IDW e-comic app
First, the iPod Touch isn’t a great outlet for reading comics; in portrait, it’s essentially useless. It’s passable in landscape, splitting the page into halves. The panels are an acceptable size and the text is readable, but it’s a lot of scrolling; particularly on pages without a lot of dialogue.
That said, IDW’s app isn’t bad. The selection of the two titles I was interested in – G.I. Joe and Transformers – is good, with the ongoing series for both appearing to only be about an issue behind the print versions. I just picked up Transformers #5 this weekend; the app sells digital editions up to #4. G.I. Joe is on issue 14; issues zero through 13 are available in the app. So, not too bad. It’ll be interesting to see how quickly the digital issues are added.

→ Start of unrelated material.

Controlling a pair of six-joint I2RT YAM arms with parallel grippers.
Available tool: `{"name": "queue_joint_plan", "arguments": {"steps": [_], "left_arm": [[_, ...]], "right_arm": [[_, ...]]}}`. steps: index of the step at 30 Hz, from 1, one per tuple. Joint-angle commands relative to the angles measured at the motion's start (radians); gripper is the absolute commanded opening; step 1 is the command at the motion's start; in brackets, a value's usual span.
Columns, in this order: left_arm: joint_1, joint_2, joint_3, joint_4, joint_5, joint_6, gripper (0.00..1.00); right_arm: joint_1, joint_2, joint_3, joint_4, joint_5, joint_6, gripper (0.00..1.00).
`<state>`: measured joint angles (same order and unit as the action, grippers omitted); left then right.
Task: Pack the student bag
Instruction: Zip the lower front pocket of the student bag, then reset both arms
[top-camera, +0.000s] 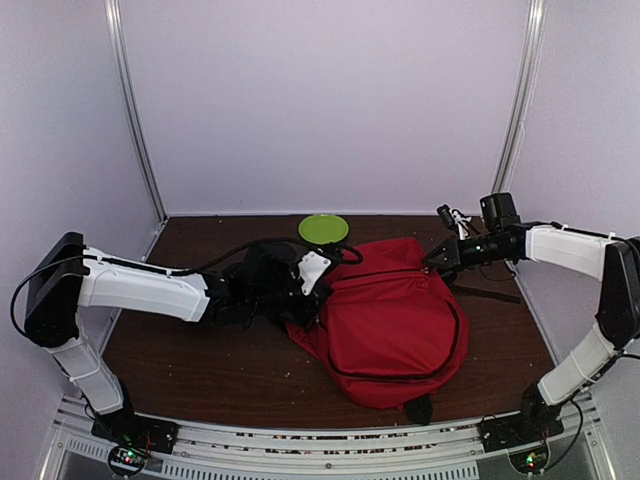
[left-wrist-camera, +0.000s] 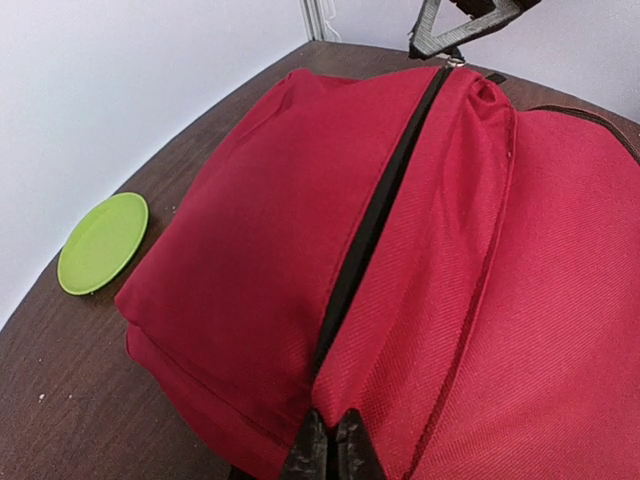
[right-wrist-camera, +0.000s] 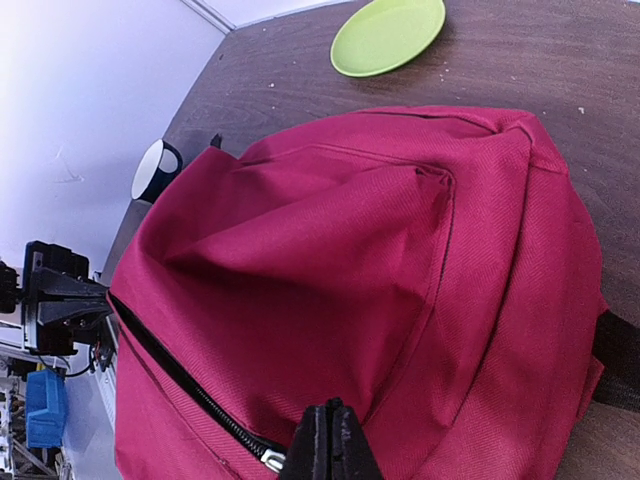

Navigating the app is totally intuitive, until the point that you launch a book. I’ve managed to do it twice, but I’m still not entirely sure how to read a comic and then get back to the library without quitting and relaunching the app. There’s a particular gesture that does it, but I haven’t figured out how to repeat it yet. 🙂 (UPDATE: Figured it out; it’s a tap to bring up the menu).
Recent issues are $1.99, and older stuff goes for 99 cents. All four issues of the “G.I. Joe: Cobra” miniseries were available for 99 cents each; I bought all four.
Review: “G.I. Joe: Cobra”
The primary G.I. Joe series published by IDW has taken some heat for being a slow build; the book didn’t get into direct conflict between G.I. Joe and Cobra until it was into its second year, instead focusing on the buildup. At the outset G.I. Joe knows something big is brewing out there; they know that something called “Cobra” is behind it; but that’s about it. The “G.I. Joe: Cobra” miniseries represents the Joes’ most blatant attempt to learn more about Cobra; they send an operative named Chuckles undercover, first to discover Cobra and, eventually, infiltrate the organization.
It works, but what Chuckles finds isn’t really what he had expected. It’s similar to the big reveal once Sydney becomes a double agent for the CIA in the first season of “Alias.” Jennifer Garner thinks she’s got the dirt on the entire SD6 operation, not having any idea that SD6 is just one cell in a global network of SD organizations. Similarly, after making some horrific sacrifices for the sake of “the mission,” Chuckles rises to a point in the Cobra organization that he thinks he’s in a position to take it down. But ultimately he discovers that his knowledge is limited to a single branch of the organization called the Crimson Guard, that his cover was unknowingly blown months previously and he’s been played a fool by the Crimson Guard commanders — a clever, modern and believable reimagining of the “crimson twins,” Tomax and Xamot.
I really enjoyed the story. The first two issues do a great job of setting the stage; it’s a slow build, but the fourth and final issue is really good and sets the tone for what is surely a very good followup series, cleverly called “G.I. Joe: Cobra II.” The first two issues are on IDW’s app store, and I’ll probably get ’em.
However, I had some nitpicky problems with how some parts of the books were laid out. I noticed some similar issues in IDW’s “Transformers” series, so I’ll be curious to see if it’s an ongoing problem with IDW’s books. I think it’s a limitation of the size of the books; without any emperical evidence to back it up, they feel shorter than the books I read when I collected seriously in college. As a result, there are occasionally some pacing issues; scenes will change without an indicator of the switch, leading to some confusion about the flow of events. It’s minor, but I had to backtrack a few times to make sure I hadn’t accidentally skipped over a set of panels; and the navigation needed with the app made this more of a pain than it probably should’ve been.
I’ve had the trade paperback of “G.I. Joe: Cobra” in my Amazon shopping cart for a few weeks now; my experience with the e-comics was overall positive, but it’s not to the point that this will be any sort of replacement for print books. The electronic version doesn’t contain any of the cover variants, for instance. But it’s a great way to download a book on the cheap and use it as a reading copy.